:: Problem requirements ::
Answer with a single number: the count of lines below that hold "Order".

════════

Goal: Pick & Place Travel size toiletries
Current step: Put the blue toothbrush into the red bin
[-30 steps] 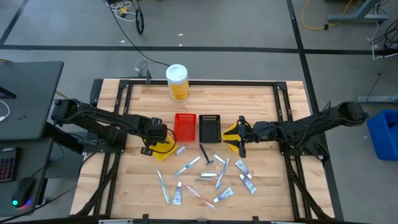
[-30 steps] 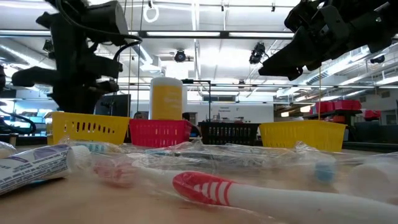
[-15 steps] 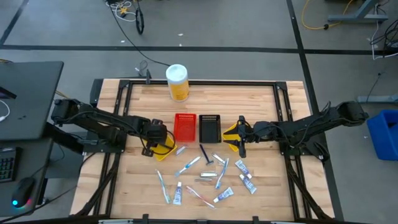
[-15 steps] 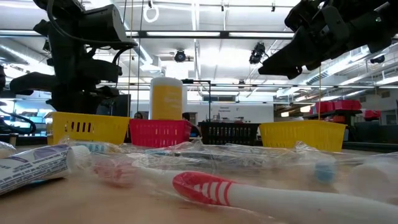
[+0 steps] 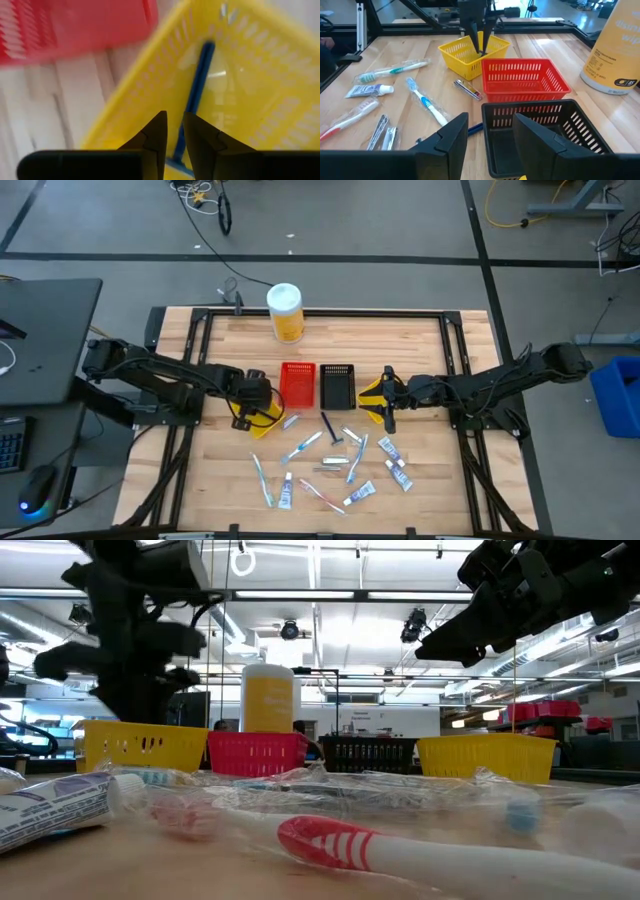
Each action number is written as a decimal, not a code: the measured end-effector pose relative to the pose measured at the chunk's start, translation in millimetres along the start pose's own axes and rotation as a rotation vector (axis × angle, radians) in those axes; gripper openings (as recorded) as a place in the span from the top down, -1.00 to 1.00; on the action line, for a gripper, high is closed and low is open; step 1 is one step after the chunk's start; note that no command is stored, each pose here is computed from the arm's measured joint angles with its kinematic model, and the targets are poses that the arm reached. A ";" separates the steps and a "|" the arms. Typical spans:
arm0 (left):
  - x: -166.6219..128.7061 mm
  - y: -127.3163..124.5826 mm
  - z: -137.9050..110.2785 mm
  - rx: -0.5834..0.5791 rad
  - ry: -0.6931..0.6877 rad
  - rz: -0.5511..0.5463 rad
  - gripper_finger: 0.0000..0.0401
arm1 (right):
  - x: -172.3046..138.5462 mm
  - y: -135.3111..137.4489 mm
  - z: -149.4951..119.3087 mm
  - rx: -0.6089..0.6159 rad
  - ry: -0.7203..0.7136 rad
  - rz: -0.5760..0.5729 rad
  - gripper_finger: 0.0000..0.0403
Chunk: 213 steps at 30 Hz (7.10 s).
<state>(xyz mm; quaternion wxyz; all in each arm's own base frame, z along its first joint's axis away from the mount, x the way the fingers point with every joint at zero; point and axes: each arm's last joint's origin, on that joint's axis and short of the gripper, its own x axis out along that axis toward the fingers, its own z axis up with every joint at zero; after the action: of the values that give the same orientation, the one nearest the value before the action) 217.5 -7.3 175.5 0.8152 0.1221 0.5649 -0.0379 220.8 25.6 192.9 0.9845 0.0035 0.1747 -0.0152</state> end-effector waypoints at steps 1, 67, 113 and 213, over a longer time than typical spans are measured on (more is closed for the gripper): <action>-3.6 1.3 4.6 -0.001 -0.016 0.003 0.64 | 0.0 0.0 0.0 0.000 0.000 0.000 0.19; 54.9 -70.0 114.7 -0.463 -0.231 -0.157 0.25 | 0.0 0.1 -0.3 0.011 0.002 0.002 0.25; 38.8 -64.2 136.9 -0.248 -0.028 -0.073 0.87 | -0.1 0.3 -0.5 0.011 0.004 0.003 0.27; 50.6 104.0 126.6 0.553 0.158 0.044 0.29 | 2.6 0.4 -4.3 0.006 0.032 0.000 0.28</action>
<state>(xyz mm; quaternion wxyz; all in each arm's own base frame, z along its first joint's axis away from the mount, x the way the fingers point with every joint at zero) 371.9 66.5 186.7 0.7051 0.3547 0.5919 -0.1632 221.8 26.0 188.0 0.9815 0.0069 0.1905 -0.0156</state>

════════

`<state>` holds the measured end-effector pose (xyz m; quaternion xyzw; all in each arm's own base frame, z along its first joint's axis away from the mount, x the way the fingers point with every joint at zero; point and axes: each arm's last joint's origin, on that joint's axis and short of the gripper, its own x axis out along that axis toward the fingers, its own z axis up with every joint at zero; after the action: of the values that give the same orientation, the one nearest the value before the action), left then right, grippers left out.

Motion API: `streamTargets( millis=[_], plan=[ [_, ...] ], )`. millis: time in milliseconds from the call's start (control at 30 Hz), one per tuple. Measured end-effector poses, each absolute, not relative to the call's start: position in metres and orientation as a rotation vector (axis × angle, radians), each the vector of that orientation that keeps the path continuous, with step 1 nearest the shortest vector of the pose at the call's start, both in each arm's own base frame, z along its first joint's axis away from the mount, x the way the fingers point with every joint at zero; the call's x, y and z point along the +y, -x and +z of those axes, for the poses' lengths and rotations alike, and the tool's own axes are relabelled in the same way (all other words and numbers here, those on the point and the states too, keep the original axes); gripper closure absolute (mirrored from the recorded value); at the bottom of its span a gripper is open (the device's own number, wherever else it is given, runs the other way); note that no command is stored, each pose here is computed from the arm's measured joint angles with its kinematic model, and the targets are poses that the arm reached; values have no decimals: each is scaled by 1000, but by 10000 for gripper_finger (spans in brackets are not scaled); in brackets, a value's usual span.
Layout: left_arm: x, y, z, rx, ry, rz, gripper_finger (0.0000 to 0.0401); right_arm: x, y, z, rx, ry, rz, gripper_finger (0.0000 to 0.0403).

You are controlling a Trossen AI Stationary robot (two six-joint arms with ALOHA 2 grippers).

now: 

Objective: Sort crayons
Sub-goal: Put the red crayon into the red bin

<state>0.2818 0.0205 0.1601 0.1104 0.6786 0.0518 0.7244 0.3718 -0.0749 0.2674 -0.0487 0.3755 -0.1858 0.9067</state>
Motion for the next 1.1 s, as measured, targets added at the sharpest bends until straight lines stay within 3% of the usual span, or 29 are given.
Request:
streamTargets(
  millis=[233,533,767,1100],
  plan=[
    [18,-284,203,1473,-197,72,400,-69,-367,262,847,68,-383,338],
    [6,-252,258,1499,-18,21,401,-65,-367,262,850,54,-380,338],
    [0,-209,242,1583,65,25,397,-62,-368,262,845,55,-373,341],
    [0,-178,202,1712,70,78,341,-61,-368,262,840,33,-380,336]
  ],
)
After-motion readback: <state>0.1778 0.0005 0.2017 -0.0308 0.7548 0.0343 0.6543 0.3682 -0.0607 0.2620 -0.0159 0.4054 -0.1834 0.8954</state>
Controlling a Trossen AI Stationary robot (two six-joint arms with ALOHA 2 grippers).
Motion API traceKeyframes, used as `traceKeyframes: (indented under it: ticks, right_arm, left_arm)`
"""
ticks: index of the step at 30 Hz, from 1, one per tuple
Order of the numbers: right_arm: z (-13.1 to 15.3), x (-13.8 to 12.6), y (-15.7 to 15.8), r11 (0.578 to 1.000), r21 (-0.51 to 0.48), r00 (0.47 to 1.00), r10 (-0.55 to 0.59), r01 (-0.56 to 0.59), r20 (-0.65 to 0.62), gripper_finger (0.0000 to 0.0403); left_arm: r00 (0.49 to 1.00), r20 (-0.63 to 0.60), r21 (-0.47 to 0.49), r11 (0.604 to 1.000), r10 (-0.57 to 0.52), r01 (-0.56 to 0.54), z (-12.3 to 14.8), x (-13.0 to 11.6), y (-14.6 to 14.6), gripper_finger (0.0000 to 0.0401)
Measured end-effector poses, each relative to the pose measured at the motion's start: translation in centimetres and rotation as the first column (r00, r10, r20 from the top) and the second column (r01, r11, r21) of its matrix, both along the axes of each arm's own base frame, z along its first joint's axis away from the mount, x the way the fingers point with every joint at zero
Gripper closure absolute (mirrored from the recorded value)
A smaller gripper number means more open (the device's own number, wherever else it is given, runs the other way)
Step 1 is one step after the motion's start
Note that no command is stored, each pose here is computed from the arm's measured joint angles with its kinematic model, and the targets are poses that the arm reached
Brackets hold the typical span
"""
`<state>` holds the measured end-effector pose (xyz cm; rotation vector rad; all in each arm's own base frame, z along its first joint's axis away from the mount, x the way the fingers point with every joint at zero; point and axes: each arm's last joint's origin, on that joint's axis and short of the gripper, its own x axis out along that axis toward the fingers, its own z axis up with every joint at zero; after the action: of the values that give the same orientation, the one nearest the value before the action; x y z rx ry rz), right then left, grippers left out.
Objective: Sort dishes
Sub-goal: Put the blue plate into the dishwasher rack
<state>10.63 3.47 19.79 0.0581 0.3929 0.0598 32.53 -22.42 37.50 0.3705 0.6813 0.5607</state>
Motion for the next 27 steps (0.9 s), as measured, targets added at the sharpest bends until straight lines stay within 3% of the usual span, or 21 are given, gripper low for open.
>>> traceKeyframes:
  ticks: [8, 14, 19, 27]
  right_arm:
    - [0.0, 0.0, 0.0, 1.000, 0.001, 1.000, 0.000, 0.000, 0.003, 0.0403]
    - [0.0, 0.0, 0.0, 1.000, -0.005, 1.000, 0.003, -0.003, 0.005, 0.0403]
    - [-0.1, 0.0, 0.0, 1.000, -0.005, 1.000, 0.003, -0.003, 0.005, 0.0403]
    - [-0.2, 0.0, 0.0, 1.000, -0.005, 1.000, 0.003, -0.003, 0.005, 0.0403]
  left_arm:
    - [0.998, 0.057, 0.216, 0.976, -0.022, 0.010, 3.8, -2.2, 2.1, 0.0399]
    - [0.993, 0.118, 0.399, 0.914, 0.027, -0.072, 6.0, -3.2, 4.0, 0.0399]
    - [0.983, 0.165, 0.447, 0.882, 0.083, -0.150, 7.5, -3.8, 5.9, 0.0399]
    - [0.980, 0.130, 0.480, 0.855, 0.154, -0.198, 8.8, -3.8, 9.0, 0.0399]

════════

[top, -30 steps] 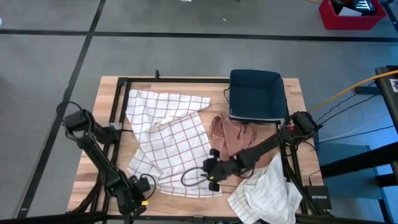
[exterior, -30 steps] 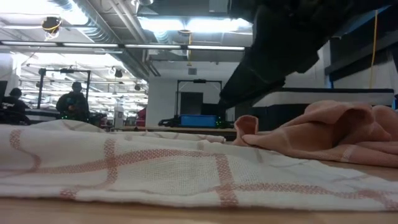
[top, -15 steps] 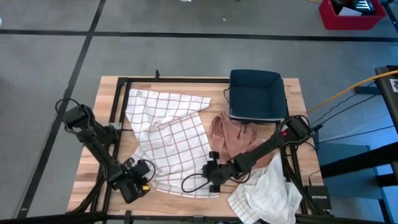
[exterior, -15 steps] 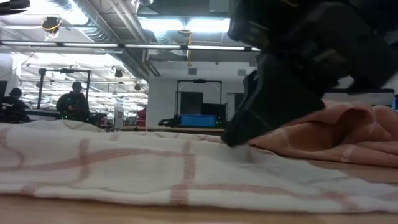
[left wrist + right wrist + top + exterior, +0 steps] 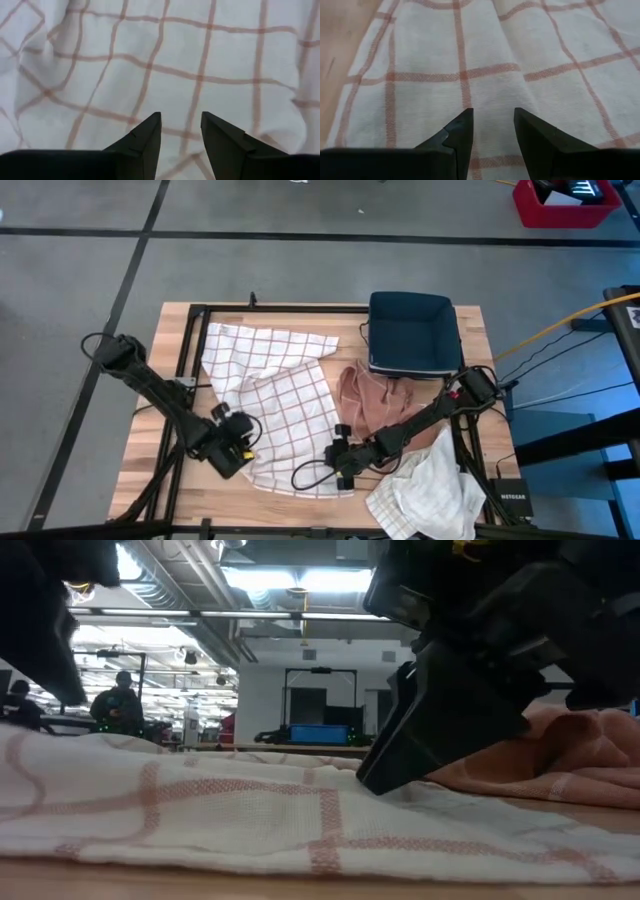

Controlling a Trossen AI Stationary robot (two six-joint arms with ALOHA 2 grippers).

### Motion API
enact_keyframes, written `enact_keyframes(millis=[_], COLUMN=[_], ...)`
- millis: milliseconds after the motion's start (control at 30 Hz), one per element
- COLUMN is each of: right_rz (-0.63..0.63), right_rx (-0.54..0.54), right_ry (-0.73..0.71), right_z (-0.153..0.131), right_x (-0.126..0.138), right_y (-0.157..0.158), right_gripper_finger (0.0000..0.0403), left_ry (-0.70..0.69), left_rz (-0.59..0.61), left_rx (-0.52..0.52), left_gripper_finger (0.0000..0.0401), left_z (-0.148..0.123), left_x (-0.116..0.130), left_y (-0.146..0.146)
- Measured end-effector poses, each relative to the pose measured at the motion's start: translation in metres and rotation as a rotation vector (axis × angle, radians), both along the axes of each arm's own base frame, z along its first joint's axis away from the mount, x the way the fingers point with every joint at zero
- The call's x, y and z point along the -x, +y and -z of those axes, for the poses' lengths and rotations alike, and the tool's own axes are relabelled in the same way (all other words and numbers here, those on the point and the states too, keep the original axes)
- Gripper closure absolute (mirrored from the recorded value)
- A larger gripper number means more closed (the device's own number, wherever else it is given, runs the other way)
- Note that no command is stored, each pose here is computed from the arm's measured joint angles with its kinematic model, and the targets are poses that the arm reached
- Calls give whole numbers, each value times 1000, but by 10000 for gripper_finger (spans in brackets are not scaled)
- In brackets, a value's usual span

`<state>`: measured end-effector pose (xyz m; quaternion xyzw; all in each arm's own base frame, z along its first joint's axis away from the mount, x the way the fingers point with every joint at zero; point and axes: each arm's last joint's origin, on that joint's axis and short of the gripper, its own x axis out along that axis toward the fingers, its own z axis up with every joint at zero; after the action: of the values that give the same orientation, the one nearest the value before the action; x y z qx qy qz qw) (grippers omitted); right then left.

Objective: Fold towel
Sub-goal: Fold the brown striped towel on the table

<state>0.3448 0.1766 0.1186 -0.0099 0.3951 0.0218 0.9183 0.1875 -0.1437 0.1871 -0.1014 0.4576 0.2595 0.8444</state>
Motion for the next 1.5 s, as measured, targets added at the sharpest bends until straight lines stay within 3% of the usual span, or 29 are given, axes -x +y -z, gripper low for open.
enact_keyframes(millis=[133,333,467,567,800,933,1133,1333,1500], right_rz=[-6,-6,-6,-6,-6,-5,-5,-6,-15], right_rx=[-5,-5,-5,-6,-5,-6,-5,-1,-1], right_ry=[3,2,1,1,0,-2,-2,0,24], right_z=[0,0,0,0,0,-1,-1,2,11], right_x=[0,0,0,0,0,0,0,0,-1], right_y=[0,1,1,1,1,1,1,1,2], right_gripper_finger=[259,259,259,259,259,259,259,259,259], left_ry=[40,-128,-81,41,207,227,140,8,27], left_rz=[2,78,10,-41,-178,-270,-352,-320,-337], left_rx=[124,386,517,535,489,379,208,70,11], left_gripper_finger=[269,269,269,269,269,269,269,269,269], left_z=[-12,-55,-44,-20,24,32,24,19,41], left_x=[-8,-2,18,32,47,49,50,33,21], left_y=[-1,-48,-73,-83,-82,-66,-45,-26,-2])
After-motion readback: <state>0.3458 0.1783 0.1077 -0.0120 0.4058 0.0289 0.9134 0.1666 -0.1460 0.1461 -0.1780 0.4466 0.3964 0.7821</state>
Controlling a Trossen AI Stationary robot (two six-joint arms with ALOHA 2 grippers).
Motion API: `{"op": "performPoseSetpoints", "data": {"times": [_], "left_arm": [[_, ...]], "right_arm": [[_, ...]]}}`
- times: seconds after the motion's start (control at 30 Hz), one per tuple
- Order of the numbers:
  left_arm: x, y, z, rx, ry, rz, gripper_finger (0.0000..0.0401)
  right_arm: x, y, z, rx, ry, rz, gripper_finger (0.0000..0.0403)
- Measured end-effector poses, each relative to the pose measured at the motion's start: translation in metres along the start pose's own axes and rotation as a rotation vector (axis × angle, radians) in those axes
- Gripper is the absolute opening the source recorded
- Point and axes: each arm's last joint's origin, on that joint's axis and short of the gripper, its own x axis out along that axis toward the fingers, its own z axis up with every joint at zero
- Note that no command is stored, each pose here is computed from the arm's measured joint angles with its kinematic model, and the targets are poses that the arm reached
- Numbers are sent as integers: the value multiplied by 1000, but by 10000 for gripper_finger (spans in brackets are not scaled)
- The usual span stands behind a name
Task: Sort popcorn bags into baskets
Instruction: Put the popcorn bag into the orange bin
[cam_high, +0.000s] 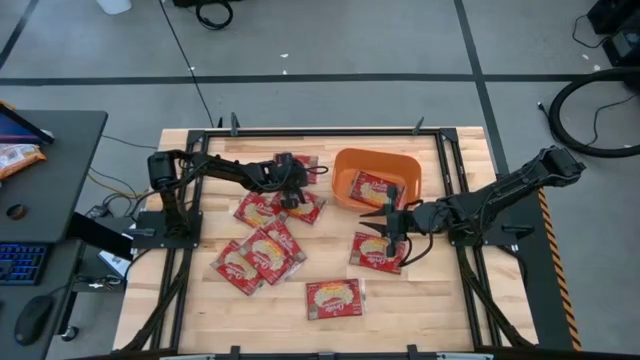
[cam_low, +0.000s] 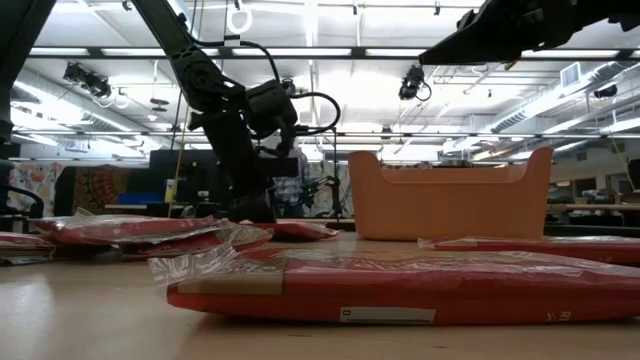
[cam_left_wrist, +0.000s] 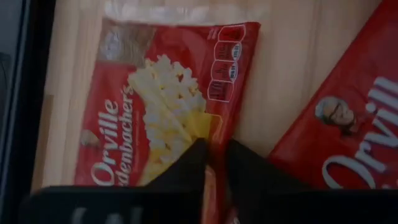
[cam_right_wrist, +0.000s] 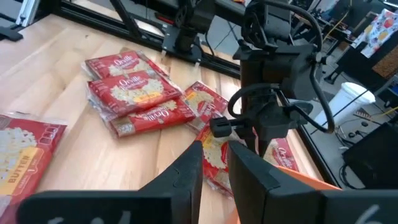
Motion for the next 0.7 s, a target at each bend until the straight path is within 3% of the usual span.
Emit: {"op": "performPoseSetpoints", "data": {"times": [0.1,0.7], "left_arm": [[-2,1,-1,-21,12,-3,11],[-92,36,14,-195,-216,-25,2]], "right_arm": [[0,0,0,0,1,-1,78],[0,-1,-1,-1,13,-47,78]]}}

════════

:: Answer space ::
2